Despite the fact that our final preparations were planned much later than we would have preferred, all was going according to plan on the morning we were to fly. We arrived at the airport with time to spare, breezed through security, and landed on-time in Chicago. We didn't think too much of the fact that we weren't able to print off our boarding passes for our Chicago to Frankfurt flight...until we reached the gate. Earlier that morning I had heard something about some computer problems experienced by United Airlines the day before--I was not surprised to learn we were in fact flying United. Due to these problems, we and approximately 20 of our closest friends were bumped from our flight.

We were quite calm throughout the ordeal, slightly amused by the distraught passengers who persisted in harassing the gate agents despite the fact that there was nothing they could do. We felt we were repaid by karma when not only were we re-routed with little delay to our original flight plan but also upgraded to business class. Ah, business class.

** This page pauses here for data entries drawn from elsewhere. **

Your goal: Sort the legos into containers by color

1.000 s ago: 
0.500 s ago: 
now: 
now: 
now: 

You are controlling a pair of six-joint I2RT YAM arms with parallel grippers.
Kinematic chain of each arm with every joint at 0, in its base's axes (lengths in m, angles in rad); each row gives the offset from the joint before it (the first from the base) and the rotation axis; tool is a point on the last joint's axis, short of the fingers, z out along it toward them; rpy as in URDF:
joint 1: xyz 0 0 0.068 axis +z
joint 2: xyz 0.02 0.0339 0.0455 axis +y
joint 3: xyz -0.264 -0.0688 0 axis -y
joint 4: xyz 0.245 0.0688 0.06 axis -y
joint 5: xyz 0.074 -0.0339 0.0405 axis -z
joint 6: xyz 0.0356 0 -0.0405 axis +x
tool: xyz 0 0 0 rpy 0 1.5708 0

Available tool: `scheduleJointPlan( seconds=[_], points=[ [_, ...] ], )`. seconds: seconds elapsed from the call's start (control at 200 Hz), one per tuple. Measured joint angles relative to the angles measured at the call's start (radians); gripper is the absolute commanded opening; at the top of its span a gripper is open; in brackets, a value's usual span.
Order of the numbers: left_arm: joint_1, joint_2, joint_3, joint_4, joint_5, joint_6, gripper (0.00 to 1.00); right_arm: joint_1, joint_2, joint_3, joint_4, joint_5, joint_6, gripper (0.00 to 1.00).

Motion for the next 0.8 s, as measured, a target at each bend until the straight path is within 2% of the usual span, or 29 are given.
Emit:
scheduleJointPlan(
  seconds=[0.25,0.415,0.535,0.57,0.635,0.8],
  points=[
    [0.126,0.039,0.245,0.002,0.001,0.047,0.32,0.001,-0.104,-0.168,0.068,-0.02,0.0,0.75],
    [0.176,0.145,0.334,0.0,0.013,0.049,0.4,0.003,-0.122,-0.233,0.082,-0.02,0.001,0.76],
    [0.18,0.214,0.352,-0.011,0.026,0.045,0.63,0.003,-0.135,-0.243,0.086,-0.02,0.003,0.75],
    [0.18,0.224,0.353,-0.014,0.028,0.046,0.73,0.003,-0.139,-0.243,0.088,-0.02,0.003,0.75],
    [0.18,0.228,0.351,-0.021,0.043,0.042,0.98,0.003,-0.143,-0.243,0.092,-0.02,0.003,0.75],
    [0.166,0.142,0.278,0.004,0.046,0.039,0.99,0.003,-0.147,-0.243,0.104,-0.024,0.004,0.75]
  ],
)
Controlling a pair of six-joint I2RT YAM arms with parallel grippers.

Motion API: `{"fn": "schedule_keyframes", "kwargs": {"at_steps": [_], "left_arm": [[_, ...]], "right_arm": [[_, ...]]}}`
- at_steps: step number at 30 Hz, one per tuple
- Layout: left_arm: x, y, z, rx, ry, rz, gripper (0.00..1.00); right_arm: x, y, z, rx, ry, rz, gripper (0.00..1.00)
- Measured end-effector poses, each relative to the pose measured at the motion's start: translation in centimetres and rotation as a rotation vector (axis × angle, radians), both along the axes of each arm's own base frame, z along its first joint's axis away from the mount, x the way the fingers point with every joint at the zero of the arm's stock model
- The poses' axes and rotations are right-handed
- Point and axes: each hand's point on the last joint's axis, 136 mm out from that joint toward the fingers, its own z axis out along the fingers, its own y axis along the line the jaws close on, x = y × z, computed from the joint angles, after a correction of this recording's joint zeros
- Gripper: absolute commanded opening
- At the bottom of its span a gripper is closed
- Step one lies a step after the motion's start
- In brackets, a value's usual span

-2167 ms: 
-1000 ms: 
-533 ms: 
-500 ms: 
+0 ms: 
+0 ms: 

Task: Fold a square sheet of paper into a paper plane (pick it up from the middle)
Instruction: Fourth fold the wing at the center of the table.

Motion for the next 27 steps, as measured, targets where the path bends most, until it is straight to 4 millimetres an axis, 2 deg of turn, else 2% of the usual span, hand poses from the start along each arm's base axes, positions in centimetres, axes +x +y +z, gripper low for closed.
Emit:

Champagne, cloth napkins, reclining seats with foot rests, personal video screens...I think the only way to make first class any better is to have actual beds.

Needless to say, we were feeling pretty comfortable and well-rested by the time we landed in Amsterdam. After a brief lay-over, we were in Norway. Our luggage, however, was not. Frankly, we were not surprised, albeit slightly concerned when the baggage agents couldn't tell us where our luggage was. We fully expected to be reunited with our belongings shortly and set off to explore the coastal city of Bergen.

Old Town Bergen
We repeated much of Jon's most recent trip to Norway, which was more helpful than annoying. I felt a little bad that he was doing and seeing many of the same things, but I really don't think he minded. Plus, we traveled in the opposite order, from southern Norway to the north, which was a change, and Jon made sure to include some new adventures as well.

Bergen is a beautiful city, even if it is a bit touristy. There is a quaint old town and a thriving fish market. The highlight for us was riding the Fløibanen funicular (mountain-climbing train) to the top of Mount Fløyen, where we were treated to some incredible views of the town below.

View from Mount Fløyen
There was still no word about our luggage, but we were so tired from all our travels that we were able to overlook that minor detail. We were able to take showers, and I at least, had a change of clothes in my carry-on. The problem, however, is that we were leaving Bergen the next morning en route to Stavanger, so we made a trip to a department store to pick up some extra clothes for Jon.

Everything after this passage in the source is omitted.